PROBLEM » Give again the lines of the data from its first line through the line with "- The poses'". Change nothing.

Stored records:
+--

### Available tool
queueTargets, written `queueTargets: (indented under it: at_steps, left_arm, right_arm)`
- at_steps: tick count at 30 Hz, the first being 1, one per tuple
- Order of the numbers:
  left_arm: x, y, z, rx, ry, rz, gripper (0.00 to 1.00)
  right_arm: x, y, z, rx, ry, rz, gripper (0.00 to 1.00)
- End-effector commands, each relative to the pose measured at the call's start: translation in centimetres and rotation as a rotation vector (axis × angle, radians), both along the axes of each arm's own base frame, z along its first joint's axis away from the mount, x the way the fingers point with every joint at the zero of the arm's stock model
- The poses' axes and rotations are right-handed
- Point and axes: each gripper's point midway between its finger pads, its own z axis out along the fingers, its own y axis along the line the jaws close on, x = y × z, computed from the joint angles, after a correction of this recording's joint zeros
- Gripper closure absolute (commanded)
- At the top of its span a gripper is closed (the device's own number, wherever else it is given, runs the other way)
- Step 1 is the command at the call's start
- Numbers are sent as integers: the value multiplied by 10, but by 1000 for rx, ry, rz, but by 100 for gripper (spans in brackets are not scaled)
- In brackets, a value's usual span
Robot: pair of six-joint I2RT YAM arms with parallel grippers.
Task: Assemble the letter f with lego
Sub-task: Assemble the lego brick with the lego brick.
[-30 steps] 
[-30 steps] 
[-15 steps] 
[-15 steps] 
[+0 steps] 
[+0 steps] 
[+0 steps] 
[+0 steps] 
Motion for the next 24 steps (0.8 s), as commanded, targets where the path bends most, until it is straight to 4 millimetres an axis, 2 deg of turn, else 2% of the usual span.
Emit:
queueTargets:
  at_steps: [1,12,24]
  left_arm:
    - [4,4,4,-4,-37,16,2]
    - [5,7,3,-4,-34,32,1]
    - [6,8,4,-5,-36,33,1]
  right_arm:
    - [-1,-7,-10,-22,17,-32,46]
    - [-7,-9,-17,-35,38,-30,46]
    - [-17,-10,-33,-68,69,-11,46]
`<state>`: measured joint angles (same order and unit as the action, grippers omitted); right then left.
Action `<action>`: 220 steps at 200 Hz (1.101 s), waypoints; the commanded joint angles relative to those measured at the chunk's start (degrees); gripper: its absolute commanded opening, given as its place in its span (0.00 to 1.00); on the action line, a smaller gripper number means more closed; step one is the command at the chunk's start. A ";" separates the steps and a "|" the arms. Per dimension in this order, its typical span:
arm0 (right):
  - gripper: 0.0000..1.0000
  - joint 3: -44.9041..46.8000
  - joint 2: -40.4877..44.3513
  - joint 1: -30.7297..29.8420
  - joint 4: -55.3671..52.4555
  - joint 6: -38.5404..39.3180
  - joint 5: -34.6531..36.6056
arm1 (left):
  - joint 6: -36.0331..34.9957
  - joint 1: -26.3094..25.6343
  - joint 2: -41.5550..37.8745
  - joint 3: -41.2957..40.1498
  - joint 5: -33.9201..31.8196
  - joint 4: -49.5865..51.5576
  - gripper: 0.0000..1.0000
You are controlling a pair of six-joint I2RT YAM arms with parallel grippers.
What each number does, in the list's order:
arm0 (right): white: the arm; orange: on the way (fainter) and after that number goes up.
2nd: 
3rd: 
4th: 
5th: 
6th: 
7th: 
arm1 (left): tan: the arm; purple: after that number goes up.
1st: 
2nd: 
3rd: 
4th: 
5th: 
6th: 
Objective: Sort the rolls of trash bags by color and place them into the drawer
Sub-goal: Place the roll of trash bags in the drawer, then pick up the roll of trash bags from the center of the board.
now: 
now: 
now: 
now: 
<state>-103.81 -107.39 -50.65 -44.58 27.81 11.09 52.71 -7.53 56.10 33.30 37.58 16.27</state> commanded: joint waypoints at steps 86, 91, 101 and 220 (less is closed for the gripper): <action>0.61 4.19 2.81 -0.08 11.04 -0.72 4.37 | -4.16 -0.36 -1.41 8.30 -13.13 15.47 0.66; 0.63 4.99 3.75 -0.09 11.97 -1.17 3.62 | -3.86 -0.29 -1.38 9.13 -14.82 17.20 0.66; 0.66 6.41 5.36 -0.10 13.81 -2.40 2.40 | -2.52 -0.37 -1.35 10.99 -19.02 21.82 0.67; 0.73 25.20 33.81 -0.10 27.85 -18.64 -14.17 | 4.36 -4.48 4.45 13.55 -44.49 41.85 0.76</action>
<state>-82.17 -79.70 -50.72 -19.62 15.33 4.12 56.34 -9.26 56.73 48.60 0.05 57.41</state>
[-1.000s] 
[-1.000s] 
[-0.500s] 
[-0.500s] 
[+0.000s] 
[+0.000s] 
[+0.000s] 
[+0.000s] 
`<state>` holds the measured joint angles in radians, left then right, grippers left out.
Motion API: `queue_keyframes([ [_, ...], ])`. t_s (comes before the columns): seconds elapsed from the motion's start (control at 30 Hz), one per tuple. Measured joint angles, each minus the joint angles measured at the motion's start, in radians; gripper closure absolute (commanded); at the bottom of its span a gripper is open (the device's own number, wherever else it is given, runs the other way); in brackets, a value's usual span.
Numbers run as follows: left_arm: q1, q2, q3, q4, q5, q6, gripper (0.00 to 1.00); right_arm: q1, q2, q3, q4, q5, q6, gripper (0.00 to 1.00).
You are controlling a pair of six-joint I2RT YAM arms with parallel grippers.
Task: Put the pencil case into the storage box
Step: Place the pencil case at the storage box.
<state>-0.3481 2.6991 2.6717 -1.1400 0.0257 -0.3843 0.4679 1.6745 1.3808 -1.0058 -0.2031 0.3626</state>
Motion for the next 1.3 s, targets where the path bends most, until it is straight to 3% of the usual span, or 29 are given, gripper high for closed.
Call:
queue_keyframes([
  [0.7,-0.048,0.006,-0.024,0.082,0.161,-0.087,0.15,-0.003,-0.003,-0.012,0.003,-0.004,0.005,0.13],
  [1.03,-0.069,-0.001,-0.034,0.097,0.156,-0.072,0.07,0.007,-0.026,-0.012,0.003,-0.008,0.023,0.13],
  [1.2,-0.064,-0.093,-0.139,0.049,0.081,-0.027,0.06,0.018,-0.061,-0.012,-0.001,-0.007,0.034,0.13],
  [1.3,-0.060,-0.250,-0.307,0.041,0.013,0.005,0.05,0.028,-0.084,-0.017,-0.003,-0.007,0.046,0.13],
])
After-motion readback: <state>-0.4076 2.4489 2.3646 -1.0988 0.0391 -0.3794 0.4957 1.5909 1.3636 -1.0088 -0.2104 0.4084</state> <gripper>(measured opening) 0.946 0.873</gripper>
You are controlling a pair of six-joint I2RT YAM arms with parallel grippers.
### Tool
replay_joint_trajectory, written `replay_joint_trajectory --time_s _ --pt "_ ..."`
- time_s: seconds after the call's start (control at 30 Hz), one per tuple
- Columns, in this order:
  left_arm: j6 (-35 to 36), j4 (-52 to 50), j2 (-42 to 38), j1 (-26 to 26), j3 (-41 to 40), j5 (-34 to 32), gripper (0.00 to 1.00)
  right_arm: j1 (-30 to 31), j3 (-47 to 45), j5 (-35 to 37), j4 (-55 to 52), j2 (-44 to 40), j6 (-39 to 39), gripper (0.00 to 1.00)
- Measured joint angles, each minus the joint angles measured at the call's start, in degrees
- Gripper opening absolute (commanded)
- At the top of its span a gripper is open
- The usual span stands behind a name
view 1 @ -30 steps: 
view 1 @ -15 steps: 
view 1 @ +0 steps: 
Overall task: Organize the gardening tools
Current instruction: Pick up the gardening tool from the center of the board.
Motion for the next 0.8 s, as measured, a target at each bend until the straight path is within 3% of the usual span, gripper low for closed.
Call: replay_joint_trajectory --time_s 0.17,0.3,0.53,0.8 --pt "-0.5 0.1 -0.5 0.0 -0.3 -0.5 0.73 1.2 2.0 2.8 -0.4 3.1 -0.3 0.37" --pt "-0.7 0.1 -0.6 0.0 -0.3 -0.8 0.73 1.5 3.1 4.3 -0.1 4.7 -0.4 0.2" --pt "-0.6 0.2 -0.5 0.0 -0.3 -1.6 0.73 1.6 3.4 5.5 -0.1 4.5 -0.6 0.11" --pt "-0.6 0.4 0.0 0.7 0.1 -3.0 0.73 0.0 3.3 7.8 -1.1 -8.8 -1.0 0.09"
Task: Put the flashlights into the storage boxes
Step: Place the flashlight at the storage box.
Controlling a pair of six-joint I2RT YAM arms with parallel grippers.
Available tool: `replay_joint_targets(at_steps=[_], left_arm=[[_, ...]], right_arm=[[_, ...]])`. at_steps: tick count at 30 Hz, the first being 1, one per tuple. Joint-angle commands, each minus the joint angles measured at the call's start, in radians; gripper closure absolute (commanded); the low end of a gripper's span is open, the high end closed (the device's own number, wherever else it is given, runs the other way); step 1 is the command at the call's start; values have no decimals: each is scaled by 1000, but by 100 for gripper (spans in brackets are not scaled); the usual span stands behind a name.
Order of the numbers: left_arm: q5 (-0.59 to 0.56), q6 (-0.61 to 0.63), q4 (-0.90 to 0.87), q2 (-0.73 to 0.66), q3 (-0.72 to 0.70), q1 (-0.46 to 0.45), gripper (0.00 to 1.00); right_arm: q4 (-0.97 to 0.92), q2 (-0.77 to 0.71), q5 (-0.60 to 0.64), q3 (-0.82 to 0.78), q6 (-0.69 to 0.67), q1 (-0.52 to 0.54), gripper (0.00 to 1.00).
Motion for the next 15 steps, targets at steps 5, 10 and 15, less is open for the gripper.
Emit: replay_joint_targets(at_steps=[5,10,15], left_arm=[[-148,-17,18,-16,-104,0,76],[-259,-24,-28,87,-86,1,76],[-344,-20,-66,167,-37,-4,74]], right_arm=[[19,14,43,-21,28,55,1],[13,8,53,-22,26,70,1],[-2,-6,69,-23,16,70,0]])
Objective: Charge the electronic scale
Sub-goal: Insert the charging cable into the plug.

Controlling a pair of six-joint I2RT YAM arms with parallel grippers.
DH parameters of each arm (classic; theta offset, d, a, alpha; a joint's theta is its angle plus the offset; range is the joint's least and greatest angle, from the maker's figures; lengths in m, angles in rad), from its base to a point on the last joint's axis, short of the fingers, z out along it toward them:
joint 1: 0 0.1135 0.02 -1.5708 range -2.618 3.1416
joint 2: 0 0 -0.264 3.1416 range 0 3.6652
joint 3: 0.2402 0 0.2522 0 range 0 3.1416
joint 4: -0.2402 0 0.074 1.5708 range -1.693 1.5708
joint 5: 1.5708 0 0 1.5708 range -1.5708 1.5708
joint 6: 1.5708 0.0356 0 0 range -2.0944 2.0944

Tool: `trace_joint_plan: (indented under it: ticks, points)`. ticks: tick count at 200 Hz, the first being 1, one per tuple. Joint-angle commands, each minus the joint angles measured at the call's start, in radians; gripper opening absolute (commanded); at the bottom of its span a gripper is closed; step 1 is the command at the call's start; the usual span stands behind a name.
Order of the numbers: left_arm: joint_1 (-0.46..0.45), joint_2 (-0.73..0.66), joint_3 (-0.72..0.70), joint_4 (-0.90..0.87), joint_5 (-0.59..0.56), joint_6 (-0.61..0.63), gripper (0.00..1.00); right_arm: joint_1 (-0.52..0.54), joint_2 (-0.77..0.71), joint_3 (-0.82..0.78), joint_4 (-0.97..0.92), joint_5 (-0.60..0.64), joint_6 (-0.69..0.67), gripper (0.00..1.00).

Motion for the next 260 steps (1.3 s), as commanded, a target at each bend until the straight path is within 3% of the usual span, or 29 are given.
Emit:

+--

WRITTEN RESPONSE »
### Available tool
queueTargets, written `queueTargets: (indented under it: at_steps, left_arm, right_arm)`
- at_steps: tick count at 30 Hz, the first being 1, one per tuple
- Order of the numbers:
  left_arm: x, y, z, rx, ry, rz, gripper (0.00 to 1.00)
  right_arm: x, y, z, rx, ry, rz, gripper (0.00 to 1.00)
- End-effector commands, each relative to the pose measured at the call's start: translation in centimetres and rotation as a rotation vector (axis × angle, radians), both along the axes of each arm's own base frame, z along its first joint's axis away from the mount, x the way the fingers point with every joint at the zero of the arm's stock model
- The poses' axes and rotations are right-handed

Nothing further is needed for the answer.